With Retool, they automated what data analysts had been doing manually for years.
“It wasn’t just a wireframe—it was really something that could work,” says Delgrange. “It took us only one week, and it was working fine enough to perform AB testing.”
The accessibility was key. “Even I, someone who is not skilled in development, was able to create something that worked,” says Romain. Because Retool handled authentication, security, and data management automatically, the team was free to focus on business problems.
The team built two more gen AI apps in quick succession: a meeting-to-action translator and a document Q&A tool for 100+ page reports. Each went from concept to working prototype in days.
Going from pilots to production on a platform built for global scale
What used to take a year to prototype now ships in months—and that speed has become Pernod Ricard’s competitive advantage.
“I do believe that we are at least five times faster in terms of development,” David says. “I don’t even talk about maintenance because maintenance costs are so much lower with Retool than traditional custom development.”
Pernod Ricard’s teams now deliver apps five times faster and at lower maintenance cost than traditional development approaches. That speed, paired with Retool’s flexibility, has driven a 20% higher adoption rate among end users.
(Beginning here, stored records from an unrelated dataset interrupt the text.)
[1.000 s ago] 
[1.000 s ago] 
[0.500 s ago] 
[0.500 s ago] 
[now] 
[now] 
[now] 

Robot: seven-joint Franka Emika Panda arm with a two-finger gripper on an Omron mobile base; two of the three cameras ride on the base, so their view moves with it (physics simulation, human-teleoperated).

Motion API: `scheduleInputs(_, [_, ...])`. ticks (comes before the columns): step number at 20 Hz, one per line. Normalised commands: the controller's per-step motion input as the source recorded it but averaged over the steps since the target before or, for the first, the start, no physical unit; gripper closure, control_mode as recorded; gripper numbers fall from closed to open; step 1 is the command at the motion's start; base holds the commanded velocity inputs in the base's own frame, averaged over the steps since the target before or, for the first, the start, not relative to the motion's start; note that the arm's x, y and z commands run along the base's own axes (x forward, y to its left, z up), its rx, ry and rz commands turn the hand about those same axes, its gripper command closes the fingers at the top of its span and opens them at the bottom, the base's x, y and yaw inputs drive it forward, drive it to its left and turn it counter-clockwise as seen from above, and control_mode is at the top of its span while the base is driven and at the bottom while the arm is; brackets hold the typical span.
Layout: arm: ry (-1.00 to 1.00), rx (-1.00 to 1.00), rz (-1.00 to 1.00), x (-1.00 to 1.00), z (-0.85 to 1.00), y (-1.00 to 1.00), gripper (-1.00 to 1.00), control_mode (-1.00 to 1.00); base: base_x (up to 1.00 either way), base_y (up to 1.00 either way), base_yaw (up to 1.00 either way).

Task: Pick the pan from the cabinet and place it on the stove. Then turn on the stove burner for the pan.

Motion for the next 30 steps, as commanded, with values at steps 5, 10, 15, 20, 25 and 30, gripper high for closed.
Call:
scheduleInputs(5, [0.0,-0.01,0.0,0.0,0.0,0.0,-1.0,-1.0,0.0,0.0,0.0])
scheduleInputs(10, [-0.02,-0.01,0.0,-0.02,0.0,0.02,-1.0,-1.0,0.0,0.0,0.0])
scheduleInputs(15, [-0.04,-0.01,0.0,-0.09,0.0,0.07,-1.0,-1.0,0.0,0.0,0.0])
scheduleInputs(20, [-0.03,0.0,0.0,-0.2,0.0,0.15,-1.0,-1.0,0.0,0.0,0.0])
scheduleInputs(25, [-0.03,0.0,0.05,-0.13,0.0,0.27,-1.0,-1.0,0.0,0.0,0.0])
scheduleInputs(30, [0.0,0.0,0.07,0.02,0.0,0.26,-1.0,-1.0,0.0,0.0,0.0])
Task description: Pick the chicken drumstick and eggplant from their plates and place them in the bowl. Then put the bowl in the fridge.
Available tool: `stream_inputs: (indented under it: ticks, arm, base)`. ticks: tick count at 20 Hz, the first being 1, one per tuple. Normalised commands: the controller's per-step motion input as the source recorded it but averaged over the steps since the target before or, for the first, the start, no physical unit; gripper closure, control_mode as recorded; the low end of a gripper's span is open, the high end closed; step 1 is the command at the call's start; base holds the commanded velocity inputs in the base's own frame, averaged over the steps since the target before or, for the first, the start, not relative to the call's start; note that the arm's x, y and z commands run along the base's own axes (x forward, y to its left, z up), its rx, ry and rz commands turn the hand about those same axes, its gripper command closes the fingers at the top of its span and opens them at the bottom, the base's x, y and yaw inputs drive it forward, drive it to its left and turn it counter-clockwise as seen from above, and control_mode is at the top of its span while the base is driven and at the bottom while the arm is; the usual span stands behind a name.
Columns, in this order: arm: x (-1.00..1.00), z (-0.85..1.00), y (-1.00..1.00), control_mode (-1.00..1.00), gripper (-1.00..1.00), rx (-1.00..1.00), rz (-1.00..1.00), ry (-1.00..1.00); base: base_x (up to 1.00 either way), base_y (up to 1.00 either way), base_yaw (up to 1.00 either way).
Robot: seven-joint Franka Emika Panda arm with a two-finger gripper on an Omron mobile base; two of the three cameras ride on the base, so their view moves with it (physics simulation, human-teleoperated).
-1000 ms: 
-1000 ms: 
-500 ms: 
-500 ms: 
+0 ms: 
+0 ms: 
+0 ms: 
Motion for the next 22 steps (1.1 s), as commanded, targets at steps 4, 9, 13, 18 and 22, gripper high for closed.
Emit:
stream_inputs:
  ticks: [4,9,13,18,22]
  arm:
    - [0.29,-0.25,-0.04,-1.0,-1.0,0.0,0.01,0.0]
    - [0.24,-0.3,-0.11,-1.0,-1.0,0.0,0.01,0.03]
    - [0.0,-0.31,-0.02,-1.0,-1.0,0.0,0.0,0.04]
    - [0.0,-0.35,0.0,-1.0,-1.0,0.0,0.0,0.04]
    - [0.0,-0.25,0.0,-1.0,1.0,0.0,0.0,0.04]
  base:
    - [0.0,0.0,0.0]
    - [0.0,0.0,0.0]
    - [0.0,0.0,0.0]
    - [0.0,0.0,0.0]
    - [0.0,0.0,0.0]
“When you move fast, people engage,” says Pierre Yves. “That usage increased the adoption rate by about 20%, which means 20% more impact on the business—more sales or marketing efficiency.”
Secure deployment for thousands of users
Pernod Ricard now has the advantage of security and scale. Employees are building quickly, and doing it safely in the Pernod Ricard environment.
“When it comes to deploying something secure for 3,000+ employees, you need a robust platform integrated into all our legacy systems,” says David. “Retool connects all the dots between our AI agents, our data, and our people.”
Retool integrates with Pernod Ricard’s complex technical ecosystem—Snowflake, PostgreSQL, MySQL, Jira, Microsoft Teams, and Google Sheets—allowing the company to standardize AI app development while meeting strict compliance and data privacy standards. LLM-agnostic integration means teams can build and experiment with any model without locking in.
It also opened the door for non-developers to participate. “Retool has freed a lot of time for our AI team to develop new things,” says David. “It’s enabled business teams to drive their own strategies because they can manage parameters themselves.”
A cultural shift in how Pernod Ricard builds
Pernod Ricard’s transformation was as much about culture as code.
Retool compressed the feedback loop between engineers and business teams: developers, designers, and field reps co-created apps in real time, implementing feedback during onboarding sessions.
“In one training session, someone asked to change part of the UI and we pushed the update in an hour,” ways Pierre Yves. “People were amazed. They weren’t used to enterprise apps that move that fast.”
That agility created trust, and adoption followed. Today, Pernod Ricard’s sales, marketing, and analytics teams use production-ready AI apps.
What’s next
Pernod Ricard now treats Retool as its unified environment for AI innovation—a place to prototype, test, and scale internal AI tools across its 200-brand portfolio.
Beyond D-Star, Quanto, and Maestria, teams have used Retool to build VIP client management systems, event check-in platforms, and even AI-powered marketing analytics dashboards.
“Retool is a superpower,” said Dr. Romain Delgrange. “It lets us go from idea to something that actually works. It’s our flashlight—we can see much further than before.”